Claudio Baglioni, quando la musica fa sognare - Grande successo per il cantautore in scena al Lirico di Cagliari
È in gran forma, Claudio Baglioni: asciutto, classe innata e tanta voglia di cantare. Il concerto che ha regalato, sabato e domenica, al Teatro Lirico di Cagliari, dedicato a sua madre, è quello di un artista che ha raggiunto la piena consapevolezza delle sue capacità, e che dopo quarant'anni di carriera sale ancora sul palco (questa volta da solo) per fare musica con assoluta spontaneità ed entusiasmo.

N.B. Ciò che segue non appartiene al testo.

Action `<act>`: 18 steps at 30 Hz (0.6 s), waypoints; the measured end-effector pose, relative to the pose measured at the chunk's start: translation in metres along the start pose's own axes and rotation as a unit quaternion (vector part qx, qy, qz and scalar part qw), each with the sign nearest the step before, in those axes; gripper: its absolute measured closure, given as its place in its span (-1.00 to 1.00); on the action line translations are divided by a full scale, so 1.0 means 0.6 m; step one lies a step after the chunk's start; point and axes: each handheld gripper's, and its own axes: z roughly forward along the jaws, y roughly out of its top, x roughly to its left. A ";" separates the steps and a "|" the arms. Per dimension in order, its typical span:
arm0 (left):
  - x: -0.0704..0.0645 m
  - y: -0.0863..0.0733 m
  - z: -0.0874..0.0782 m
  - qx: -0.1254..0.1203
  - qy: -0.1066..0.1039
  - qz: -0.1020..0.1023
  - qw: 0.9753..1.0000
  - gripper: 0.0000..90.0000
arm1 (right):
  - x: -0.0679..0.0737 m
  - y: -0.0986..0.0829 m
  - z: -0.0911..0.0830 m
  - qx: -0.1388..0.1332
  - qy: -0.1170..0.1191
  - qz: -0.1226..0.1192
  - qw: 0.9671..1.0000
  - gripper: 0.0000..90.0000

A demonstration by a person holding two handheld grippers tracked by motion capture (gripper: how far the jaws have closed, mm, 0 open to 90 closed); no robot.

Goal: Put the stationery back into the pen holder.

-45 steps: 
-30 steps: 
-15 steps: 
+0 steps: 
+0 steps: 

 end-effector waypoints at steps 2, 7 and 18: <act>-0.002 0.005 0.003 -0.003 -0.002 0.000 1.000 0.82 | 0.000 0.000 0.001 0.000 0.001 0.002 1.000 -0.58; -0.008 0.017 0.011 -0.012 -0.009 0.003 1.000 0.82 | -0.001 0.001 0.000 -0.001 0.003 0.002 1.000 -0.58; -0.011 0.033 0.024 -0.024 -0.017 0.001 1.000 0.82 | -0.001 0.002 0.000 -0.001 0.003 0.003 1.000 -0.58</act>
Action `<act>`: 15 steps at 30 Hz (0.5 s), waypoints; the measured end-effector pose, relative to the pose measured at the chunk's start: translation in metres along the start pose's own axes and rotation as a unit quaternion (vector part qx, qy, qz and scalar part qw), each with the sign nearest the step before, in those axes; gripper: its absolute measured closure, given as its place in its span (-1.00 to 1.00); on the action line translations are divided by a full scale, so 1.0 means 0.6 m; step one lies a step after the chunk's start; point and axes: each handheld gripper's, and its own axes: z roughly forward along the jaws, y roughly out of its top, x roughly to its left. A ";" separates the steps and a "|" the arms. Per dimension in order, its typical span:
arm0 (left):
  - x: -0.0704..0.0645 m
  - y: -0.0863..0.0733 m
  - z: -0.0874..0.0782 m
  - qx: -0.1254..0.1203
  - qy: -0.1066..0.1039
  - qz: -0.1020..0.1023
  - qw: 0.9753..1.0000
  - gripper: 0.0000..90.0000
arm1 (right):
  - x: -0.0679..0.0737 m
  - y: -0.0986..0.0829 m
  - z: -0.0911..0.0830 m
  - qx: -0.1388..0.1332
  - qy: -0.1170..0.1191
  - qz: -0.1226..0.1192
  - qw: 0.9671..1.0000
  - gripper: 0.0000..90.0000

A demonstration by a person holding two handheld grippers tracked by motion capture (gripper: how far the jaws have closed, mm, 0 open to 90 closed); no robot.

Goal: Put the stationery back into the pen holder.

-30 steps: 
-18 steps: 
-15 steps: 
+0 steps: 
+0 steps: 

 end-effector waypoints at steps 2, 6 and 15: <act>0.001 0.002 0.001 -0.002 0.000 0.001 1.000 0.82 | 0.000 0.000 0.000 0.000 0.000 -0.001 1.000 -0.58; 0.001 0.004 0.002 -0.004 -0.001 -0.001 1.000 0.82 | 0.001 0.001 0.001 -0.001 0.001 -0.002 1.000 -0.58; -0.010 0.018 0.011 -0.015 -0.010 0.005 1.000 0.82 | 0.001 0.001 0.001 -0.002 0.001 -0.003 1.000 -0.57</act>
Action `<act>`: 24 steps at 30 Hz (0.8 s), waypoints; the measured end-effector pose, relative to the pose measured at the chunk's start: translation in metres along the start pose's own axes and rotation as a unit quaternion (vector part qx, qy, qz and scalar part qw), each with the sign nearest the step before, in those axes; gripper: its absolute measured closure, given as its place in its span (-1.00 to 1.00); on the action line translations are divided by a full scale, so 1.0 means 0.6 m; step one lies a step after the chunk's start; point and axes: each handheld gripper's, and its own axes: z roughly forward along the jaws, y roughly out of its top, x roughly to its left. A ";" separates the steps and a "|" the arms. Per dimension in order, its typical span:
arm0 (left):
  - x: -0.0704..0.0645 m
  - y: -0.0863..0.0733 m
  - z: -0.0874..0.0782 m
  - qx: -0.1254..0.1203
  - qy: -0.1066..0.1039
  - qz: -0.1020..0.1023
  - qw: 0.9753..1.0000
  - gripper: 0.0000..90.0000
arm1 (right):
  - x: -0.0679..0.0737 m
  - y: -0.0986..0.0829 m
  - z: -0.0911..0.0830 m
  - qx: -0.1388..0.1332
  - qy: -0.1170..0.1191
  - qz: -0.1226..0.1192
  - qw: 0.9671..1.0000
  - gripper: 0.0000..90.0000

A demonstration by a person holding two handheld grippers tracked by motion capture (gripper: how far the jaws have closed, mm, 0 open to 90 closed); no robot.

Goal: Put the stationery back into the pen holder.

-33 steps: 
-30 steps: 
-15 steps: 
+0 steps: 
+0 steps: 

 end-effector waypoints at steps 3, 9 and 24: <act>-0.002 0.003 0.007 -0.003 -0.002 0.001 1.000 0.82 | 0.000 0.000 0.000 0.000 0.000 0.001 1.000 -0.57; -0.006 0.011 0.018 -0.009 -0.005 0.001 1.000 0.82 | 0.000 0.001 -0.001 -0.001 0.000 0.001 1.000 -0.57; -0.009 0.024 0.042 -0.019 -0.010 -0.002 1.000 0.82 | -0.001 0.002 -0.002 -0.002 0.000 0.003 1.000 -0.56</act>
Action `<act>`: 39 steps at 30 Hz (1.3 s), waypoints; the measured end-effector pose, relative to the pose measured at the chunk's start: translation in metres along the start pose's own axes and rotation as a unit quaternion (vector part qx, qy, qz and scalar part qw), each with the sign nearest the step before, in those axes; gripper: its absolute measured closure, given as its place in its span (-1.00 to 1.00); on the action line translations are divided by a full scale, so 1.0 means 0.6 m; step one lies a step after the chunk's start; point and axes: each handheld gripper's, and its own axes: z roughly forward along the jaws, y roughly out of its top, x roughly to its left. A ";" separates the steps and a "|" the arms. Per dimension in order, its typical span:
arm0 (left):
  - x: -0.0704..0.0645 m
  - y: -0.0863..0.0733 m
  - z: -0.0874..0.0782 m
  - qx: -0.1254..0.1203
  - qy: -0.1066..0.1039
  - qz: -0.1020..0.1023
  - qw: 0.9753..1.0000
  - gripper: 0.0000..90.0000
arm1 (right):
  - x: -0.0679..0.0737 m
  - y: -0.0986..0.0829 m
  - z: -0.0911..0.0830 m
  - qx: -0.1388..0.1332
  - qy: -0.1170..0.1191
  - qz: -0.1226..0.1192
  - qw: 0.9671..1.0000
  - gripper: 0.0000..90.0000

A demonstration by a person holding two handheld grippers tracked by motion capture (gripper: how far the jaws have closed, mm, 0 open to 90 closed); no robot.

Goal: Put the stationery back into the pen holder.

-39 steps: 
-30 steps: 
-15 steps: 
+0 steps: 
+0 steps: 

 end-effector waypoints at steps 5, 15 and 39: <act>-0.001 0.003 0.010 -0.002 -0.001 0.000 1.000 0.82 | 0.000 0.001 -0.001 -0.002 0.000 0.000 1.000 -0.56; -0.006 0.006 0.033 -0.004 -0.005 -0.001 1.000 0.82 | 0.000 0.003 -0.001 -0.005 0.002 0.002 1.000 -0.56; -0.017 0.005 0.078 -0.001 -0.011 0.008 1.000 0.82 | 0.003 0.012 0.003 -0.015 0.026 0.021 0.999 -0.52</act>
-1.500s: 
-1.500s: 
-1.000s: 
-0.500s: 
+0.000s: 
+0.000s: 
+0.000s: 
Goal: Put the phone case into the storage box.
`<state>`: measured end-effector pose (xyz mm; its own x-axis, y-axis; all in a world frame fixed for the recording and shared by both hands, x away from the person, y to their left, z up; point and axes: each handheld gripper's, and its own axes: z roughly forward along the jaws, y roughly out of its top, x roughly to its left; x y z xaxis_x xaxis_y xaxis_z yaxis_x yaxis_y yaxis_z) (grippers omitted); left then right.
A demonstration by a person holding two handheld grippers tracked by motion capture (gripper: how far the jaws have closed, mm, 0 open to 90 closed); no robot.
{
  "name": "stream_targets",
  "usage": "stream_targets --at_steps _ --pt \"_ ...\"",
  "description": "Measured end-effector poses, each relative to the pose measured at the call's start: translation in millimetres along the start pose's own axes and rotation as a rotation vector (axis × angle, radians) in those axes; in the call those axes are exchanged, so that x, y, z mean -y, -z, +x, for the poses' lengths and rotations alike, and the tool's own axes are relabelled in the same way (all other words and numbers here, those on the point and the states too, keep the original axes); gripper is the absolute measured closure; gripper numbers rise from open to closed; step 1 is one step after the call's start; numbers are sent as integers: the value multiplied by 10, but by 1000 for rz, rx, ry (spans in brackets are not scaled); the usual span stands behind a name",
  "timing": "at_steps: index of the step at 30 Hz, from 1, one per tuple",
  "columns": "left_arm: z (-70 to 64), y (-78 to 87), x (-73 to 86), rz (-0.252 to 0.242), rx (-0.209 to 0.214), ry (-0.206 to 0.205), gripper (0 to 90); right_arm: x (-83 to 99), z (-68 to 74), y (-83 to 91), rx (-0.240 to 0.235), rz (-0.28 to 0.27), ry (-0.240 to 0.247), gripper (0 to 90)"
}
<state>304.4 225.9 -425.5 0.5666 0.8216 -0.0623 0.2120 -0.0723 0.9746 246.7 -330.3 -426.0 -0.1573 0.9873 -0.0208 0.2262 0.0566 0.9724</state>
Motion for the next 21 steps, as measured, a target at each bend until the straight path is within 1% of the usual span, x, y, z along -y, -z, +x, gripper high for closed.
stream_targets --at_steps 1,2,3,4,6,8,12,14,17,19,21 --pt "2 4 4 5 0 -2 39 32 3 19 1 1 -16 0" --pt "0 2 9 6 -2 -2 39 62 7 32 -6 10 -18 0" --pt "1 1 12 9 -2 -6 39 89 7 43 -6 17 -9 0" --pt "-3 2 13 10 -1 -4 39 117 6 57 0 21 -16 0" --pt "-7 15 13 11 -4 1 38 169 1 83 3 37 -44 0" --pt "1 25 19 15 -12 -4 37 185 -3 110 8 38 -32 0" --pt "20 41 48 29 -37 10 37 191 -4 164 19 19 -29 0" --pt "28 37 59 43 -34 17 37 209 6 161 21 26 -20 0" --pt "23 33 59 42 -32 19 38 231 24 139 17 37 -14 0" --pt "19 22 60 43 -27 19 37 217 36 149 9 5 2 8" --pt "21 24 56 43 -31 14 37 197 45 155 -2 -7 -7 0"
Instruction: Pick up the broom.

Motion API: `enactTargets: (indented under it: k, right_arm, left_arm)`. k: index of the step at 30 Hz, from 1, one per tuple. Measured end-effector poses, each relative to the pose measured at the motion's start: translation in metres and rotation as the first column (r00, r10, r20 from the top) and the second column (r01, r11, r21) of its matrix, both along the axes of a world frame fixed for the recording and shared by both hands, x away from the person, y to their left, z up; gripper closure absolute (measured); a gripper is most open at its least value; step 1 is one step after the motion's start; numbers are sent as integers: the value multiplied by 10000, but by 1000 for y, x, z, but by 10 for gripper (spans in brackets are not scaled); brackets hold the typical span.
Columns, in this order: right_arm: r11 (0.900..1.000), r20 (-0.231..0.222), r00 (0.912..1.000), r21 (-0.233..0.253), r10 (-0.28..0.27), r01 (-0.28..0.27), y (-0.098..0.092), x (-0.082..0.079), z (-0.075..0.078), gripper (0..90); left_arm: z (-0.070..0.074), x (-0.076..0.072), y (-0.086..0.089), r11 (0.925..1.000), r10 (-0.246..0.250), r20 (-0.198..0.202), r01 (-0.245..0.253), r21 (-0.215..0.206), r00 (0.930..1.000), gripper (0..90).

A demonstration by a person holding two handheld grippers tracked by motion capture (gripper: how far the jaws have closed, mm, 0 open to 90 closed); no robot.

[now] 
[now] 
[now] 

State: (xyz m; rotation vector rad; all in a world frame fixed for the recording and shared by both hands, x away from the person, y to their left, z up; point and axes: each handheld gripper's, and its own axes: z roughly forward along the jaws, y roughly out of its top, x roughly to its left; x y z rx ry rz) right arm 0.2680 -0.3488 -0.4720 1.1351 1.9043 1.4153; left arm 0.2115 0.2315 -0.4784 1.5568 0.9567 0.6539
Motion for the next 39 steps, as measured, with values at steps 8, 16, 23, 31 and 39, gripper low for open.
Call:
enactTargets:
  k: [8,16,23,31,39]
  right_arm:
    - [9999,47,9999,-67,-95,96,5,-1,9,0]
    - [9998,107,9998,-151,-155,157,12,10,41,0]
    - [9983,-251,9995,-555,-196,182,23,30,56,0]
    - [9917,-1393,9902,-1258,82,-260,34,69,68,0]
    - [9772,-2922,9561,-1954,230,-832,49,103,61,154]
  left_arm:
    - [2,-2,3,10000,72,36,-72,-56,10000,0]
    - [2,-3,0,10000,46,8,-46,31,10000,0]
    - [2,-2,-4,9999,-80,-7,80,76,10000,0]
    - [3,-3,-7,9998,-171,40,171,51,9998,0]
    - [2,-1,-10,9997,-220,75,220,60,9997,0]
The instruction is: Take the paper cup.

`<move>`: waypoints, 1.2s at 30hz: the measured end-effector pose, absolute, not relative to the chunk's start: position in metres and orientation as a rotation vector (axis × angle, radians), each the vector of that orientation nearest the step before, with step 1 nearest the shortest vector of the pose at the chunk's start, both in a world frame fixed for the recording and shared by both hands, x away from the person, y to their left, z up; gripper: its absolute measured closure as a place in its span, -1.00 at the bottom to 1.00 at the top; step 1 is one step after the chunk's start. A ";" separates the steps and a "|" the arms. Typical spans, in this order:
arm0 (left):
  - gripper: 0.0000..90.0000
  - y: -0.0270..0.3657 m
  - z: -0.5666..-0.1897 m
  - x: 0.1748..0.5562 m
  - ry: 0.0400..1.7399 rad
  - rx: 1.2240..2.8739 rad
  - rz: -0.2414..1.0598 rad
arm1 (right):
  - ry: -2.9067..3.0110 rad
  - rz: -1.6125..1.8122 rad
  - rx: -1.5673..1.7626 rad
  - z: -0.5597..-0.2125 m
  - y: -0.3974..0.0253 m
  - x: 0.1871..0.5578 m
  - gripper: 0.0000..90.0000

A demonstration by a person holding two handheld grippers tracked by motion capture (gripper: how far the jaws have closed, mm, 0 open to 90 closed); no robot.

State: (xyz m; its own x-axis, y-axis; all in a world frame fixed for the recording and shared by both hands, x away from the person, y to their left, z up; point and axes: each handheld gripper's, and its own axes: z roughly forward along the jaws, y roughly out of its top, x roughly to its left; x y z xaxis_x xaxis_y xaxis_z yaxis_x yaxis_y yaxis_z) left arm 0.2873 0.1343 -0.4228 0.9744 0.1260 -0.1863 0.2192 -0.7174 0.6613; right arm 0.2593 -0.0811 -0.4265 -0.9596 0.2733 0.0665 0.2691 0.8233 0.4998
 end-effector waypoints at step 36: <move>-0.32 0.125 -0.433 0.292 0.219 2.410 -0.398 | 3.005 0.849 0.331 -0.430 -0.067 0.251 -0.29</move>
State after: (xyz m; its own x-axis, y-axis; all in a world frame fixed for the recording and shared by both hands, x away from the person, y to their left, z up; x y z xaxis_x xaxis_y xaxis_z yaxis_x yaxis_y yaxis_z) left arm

Baglioni è un monumento nazionale del pop tricolore, e lo sa bene. Ecco perché una volta in scena, non risparmia energie, note e parole, che scorrono per tre ore trascinando un pubblico adorante, in larga parte femminile, che per tutto lo show non smette di cantare insieme al proprio idolo. Dall'iniziale “Solo” alla conclusiva “ConVoi”, è un continuo susseguirsi e rincorrersi di cori e voci.
La serata, però, offre anche altro. Una piccola parentesi con il figlio Giovanni, chitarrista di solida tecnica. E un viaggio nei ricordi, che il cantautore capitolino mette in fila uno a uno. Il soprannome “Agonia”, affibbiatogli da ragazzo alla Garbatella; la mossettina rock'n'roll fatta con la gamba, provata tutto il giorno davanti allo specchio di casa; le canzoni intorno al fuoco mentre gli altri rimorchiano e lui no; l'enorme successo raccolto nei paesi dell'Est quando in Italia non lo conosce ancora nessuno; il consiglio di un produttore che lo invita a cambiare repertorio perché «è una lagna continua»; la mamma che dice una bugia alla Polizia per non fare ritirare la patente al figlio, la cui Porshe era stata fotografata mentre di notte sfrecciava sull'Aurelia a 190: «Disse che guidava lei».
Confessa di aver avere iniziato a cantare non perché attraversato dal «sacro fuoco dell'arte», ma perché «passavo inosservato e non avevo nessuna attrattiva, al punto che mi confondevo con la tappezzeria dei posti dove ero, con il paesaggio dei luoghi dove mi trovavo». E poi, il tempo che passa e i tanti segnali indicativi: «Ce n'è uno che lo è più di tutti, e ormai riguarda anche me. Ogni giorno, verso le 17.30, inizio a pensare alla cena. Anche se non bisogna mai dimenticare che sì, la vecchiaia è una brutta cosa, ma l'alternativa è peggio». Utilizzando pianoforte, tastiere e chitarra, si muove tra passato e presente, pescando a piene mani da un songbook sconfinato e a prova di gap generazionale: “Avrai”, “Porta Portese”, “Questo piccolo grande amore”, “Poster”, “E tu”, “Tu come stai”, “Mille giorni di te e di me”. Tra un brano e l'altro, a volte non mancano battute maliziose: «Questa è una chitarra baritono e viene accordata con un intervallo di quarta. Devo dire che avere una quarta sotto, è sempre una soddisfazione». Come la sua musica.